Data entries:
━━━━━━━━

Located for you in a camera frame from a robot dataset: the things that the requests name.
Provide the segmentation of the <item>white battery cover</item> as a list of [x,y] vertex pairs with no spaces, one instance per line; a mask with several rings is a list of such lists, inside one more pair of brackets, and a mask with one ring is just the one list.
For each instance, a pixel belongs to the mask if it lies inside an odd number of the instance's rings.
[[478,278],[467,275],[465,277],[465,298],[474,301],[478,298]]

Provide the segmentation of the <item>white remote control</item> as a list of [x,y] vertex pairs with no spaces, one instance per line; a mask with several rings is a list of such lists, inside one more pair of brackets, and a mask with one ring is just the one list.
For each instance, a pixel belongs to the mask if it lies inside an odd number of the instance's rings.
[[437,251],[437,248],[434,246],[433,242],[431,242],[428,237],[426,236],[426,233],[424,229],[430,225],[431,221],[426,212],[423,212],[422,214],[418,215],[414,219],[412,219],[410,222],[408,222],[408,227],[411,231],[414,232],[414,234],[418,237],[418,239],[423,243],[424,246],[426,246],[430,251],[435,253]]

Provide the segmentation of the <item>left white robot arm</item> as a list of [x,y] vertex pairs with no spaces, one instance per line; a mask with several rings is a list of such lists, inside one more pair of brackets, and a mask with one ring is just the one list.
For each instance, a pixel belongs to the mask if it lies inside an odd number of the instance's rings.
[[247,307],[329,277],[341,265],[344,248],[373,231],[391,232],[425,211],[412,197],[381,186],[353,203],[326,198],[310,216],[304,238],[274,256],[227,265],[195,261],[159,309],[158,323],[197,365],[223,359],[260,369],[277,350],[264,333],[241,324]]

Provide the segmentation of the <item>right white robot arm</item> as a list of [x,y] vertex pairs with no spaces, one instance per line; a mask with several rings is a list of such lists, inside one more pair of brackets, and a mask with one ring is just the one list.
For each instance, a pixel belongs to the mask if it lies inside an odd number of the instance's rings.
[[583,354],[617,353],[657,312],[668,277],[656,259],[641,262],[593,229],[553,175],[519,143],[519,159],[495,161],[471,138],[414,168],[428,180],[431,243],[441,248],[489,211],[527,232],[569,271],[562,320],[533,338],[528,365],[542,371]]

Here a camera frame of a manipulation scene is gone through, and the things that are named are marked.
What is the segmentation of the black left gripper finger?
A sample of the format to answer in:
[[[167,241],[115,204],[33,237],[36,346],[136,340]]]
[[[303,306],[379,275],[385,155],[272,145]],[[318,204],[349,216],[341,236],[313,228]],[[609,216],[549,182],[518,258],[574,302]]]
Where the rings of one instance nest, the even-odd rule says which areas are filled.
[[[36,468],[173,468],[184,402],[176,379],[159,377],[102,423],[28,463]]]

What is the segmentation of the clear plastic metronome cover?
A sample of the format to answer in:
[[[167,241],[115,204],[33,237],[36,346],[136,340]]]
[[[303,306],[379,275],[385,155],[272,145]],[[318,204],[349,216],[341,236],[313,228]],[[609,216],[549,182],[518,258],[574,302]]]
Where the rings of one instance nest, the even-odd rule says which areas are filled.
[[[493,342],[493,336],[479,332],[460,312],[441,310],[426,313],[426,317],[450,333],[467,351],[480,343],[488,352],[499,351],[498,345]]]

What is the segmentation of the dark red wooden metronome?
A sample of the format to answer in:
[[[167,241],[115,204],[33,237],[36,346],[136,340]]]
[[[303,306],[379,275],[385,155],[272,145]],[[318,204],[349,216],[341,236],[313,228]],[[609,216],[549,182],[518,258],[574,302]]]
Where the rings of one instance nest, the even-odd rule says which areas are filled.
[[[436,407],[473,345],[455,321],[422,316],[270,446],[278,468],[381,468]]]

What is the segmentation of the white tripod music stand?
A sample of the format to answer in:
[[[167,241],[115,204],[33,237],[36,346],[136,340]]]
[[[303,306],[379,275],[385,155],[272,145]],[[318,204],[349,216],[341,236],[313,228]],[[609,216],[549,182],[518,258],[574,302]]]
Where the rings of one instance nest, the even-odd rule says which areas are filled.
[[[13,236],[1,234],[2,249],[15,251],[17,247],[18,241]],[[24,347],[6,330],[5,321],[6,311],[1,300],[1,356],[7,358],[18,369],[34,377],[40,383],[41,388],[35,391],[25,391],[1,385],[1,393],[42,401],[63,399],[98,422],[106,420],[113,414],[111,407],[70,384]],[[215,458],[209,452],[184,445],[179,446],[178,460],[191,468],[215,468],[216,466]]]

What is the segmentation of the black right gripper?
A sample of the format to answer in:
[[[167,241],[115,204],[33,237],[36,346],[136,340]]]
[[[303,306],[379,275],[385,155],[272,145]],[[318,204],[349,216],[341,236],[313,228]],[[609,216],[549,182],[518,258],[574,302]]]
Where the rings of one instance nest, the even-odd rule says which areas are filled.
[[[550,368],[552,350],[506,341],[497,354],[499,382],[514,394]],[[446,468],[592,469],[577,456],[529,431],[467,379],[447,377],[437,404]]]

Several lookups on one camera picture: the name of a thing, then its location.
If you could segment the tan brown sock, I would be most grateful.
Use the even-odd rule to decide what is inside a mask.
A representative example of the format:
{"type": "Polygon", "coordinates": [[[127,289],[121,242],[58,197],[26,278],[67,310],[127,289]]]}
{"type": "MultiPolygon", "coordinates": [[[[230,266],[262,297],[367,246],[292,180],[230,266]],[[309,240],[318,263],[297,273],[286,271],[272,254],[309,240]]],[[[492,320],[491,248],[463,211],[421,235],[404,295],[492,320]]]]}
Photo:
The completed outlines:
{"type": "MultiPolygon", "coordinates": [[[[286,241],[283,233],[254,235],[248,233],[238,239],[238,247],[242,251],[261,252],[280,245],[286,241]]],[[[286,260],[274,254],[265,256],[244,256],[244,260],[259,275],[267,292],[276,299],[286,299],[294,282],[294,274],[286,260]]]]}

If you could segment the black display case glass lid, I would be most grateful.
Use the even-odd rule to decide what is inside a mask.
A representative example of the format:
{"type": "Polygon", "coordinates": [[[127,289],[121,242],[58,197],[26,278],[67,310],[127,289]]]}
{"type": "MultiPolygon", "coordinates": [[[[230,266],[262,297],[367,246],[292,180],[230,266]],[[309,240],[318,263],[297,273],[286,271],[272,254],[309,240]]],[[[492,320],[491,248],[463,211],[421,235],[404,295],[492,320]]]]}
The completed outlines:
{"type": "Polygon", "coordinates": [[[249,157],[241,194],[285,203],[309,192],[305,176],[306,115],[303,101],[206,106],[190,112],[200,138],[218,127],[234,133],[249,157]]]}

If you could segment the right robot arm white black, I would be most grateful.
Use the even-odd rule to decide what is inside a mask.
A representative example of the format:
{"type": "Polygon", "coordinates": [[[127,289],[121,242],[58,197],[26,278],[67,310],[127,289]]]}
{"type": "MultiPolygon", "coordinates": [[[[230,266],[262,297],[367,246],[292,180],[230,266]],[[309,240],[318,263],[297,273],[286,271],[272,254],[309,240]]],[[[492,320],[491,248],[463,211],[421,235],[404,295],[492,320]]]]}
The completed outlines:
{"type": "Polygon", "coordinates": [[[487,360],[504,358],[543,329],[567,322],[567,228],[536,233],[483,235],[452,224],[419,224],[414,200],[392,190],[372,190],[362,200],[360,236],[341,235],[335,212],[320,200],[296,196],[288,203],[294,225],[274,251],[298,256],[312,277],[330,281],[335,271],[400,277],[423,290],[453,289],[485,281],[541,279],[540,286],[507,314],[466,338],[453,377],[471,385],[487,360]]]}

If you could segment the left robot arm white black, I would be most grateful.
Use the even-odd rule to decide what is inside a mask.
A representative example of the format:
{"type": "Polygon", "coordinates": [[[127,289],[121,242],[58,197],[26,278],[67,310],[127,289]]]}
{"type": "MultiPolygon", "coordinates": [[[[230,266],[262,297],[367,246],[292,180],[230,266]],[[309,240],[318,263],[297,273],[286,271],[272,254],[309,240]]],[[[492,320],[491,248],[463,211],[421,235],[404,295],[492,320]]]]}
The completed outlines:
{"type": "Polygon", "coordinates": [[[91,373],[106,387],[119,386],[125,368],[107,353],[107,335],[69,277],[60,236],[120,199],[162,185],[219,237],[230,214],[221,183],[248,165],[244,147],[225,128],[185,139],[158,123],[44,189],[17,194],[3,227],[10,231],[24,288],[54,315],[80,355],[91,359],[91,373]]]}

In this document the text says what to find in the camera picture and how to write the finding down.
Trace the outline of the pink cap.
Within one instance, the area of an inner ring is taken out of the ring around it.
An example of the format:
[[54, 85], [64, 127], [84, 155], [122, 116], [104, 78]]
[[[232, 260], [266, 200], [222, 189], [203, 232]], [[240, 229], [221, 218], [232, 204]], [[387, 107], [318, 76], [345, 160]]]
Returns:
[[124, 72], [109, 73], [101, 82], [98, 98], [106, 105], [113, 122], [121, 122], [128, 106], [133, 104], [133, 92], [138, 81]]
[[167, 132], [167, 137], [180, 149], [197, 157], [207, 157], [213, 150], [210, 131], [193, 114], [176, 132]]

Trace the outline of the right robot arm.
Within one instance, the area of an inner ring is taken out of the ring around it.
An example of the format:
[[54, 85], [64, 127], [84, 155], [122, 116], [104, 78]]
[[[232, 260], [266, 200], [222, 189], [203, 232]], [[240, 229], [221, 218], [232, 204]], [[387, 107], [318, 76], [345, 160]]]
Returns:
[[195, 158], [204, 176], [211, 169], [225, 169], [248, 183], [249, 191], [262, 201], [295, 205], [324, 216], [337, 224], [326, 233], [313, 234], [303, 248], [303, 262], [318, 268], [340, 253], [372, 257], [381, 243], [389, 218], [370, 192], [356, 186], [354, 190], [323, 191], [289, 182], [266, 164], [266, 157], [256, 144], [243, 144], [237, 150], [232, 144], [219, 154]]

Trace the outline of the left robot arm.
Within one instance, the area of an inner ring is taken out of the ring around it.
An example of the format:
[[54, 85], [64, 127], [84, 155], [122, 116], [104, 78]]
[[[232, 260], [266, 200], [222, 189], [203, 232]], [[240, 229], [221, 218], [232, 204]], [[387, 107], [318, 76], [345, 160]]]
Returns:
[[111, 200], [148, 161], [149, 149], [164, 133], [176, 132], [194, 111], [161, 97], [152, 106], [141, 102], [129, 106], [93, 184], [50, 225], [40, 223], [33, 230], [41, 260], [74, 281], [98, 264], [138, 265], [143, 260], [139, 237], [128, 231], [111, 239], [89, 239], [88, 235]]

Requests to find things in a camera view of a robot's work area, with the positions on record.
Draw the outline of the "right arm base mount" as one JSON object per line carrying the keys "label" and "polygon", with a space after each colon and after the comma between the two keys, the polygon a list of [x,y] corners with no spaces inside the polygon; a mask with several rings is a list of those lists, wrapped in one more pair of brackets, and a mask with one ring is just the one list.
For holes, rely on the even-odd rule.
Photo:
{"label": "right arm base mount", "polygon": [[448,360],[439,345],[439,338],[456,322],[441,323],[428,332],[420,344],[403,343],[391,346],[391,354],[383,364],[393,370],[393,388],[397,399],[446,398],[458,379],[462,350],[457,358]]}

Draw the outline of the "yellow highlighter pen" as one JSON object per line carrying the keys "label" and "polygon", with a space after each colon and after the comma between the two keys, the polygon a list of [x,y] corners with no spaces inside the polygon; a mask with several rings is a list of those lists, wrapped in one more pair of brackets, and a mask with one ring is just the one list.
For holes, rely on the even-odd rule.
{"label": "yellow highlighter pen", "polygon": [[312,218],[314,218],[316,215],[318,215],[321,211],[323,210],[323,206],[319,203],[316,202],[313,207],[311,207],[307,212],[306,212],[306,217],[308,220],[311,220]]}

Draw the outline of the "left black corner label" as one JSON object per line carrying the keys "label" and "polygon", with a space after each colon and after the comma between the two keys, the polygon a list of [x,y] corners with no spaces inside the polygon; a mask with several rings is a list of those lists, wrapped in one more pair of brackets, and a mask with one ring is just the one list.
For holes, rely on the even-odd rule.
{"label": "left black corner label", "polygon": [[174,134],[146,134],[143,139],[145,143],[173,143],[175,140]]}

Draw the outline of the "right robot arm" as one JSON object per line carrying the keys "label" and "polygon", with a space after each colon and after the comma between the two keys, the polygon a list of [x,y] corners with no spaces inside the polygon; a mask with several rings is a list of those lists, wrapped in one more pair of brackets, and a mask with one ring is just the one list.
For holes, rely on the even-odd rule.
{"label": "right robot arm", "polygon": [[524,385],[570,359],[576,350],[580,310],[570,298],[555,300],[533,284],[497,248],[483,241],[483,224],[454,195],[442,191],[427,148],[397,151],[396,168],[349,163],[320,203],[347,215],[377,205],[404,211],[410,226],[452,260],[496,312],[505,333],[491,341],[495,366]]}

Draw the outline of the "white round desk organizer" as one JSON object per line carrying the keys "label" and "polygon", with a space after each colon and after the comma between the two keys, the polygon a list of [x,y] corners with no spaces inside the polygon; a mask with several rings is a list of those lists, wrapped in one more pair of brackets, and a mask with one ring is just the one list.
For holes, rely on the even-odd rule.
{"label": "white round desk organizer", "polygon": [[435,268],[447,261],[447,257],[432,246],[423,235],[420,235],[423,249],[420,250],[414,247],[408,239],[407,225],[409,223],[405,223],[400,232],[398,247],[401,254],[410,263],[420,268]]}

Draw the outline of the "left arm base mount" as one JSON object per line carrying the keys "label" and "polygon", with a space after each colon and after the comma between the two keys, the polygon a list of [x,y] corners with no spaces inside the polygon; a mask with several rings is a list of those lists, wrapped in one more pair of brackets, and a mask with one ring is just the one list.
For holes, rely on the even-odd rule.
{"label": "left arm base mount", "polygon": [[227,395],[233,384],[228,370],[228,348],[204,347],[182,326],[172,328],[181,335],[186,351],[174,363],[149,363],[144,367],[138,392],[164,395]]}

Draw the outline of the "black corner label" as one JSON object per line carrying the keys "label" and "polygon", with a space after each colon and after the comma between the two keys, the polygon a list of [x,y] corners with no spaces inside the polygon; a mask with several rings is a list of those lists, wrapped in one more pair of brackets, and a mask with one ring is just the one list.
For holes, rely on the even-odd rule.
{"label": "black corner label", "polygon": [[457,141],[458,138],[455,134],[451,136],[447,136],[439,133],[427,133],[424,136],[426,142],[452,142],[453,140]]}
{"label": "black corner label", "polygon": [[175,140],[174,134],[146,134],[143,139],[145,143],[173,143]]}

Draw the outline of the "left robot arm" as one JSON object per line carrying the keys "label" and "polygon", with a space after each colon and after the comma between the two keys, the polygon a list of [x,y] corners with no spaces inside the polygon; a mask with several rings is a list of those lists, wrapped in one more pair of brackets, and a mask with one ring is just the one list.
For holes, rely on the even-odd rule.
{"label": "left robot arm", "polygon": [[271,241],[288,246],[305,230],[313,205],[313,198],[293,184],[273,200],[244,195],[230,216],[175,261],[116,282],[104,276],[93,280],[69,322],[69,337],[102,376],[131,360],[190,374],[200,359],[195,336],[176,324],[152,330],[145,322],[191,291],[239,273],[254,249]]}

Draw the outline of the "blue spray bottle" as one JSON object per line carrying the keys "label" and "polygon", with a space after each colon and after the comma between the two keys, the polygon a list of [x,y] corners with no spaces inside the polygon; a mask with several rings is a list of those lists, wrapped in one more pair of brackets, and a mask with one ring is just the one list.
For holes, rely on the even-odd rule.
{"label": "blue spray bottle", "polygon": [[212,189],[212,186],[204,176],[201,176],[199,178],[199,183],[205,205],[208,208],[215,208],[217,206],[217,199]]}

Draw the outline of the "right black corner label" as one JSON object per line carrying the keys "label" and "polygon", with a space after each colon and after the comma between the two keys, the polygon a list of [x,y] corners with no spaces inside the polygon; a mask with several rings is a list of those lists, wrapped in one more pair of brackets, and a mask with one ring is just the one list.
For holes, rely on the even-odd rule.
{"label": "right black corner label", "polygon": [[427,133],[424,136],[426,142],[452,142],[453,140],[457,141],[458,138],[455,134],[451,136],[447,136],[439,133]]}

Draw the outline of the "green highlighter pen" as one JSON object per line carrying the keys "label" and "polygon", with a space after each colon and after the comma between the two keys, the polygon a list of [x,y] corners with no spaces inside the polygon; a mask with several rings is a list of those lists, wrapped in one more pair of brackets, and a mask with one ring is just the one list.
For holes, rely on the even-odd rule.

━━━━━━━━

Work instruction: The first line of the entries, the line with "Provide the segmentation of the <item>white remote", and every line between them should be retyped exactly, and nothing else.

Solved exercise:
Located for you in a camera frame from a robot dataset: the things that the requests name.
Provide the segmentation of the <item>white battery cover</item> as a list of [x,y] vertex pairs with no spaces, one instance per line; a mask with several rings is a list of such lists, inside one more pair of brackets, and a mask with one ring is just the one list.
For each instance, a pixel belongs to the mask if it lies inside an odd number of the instance's rings.
[[478,278],[467,275],[465,277],[465,298],[474,301],[478,298]]

Provide the segmentation of the <item>white remote control</item> as a list of [x,y] vertex pairs with no spaces, one instance per line; a mask with several rings is a list of such lists, inside one more pair of brackets, and a mask with one ring is just the one list.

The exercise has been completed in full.